An exploding e-cigarette that caused a car fire in Kitchener's west end Monday evening is a rare occurrence, a Canadian trade group says.
"This is the second one that we have heard of in Canada," John Haste, a director with the Electronic Cigarette Trade Association of Canada told CBC News in an email.
"There was one incident that we are aware of in Lethbridge, the first we had heard of in Canada which appeared to involve a mechanical mod device," he said, explaining a mechanical mod device is one without, or with very limited, safety circuits that requires advanced knowledge to be used safely and properly.

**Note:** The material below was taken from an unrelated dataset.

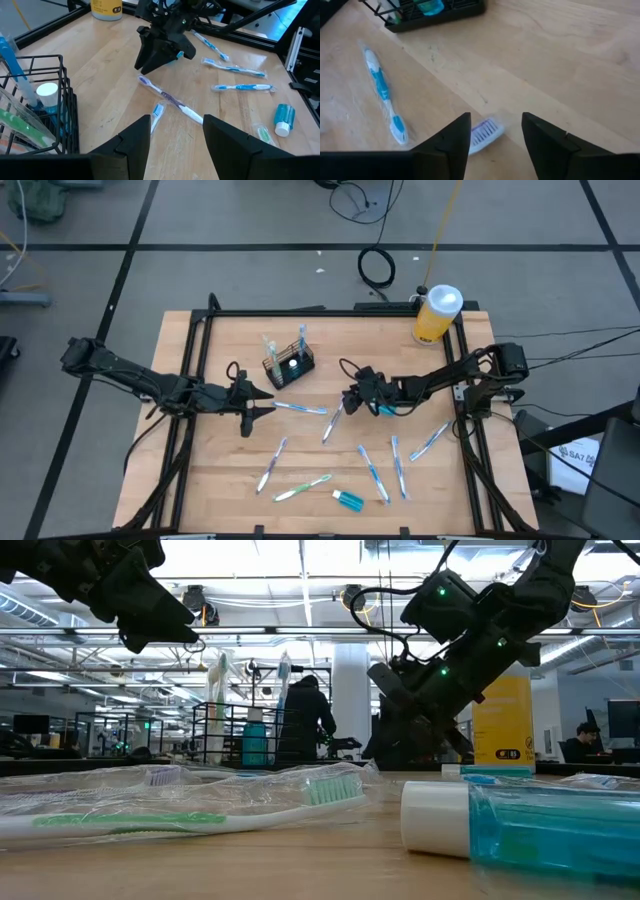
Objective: Pick & Place toothbrushing station
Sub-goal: Put the top violet toothbrush into the black wire organizer
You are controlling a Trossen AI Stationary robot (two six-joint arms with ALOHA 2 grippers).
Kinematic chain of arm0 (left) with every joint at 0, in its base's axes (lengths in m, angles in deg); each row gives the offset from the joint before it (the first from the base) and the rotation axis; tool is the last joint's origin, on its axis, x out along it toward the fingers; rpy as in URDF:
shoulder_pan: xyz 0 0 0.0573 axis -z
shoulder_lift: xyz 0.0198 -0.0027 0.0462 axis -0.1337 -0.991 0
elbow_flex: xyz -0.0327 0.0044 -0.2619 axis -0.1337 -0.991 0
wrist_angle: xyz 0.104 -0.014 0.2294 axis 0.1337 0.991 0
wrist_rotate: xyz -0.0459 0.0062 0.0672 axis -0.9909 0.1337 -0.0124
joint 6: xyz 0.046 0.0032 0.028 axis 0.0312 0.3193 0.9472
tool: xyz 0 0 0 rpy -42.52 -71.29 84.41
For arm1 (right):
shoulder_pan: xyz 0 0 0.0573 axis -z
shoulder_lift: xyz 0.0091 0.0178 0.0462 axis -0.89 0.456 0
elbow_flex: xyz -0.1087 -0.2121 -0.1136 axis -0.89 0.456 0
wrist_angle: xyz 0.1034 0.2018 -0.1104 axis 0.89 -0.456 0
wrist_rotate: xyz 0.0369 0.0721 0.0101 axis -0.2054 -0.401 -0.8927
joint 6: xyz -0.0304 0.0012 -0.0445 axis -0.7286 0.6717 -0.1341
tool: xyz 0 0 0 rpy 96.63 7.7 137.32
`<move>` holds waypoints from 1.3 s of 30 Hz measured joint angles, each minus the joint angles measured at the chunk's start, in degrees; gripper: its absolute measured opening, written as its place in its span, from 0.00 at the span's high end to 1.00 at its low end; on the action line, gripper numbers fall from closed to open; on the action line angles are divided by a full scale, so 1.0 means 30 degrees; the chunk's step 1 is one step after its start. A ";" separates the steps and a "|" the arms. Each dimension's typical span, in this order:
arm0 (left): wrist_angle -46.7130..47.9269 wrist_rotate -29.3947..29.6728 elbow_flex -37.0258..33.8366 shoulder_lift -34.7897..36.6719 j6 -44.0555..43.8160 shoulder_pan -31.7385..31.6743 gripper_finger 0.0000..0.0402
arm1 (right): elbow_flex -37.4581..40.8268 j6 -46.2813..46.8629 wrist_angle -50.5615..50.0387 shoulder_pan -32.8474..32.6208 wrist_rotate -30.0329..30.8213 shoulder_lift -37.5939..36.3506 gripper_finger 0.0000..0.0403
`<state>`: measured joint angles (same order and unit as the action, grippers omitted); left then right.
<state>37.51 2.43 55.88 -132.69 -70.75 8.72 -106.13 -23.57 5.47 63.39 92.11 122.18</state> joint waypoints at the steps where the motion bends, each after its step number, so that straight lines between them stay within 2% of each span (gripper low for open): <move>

"We would not recommend that anyone select that type of device as their first electronic cigarette," he said.
Alberta teen injured
In January, Lethbridge, Alta., father Perry Greer sent photos of his 16-year-old son, Ty, to media outlets after the e-cigarette he was smoking exploded in his face, resulting in burns.
"It lit my kid's face on fire, busted two teeth out," Perry Greer said. "It burned the back of his throat, burned his tongue very badly. If he wasn't wearing glasses, he possibly could have lost his eyes."
Perry Greer said his son was in a lot of pain as they drove to the hospital where Ty was treated for first- and second-degree burns. He said it was unclear why the device exploded and he called for a ban on the sale of unregulated e-cigarettes.
Battery explodes, not cigarette
Haste said he has not heard any details about the device that malfunctioned on Snowdrop Crescent in Kitchener Monday night. An 18-year-old man was taken to hospital with injuries after witnesses told police the e-cigarette he was holding exploded around 6:30 p.m., which in turn set the car ablaze.
Haste said it is unclear if the device involved in Monday's car fire was perhaps old, damaged or mishandled, which can often cause the lithium-ion batteries in the devices to malfunction.
"It's important to realize that this is not unique to electronic cigarettes and it's not the electronic cigarette that explodes, it's the battery," Haste said. "This happens with cell phones, laptops, power tools and any other electronics with Li-Ion batteries. We just don't see those in the news because they aren't the big story right now."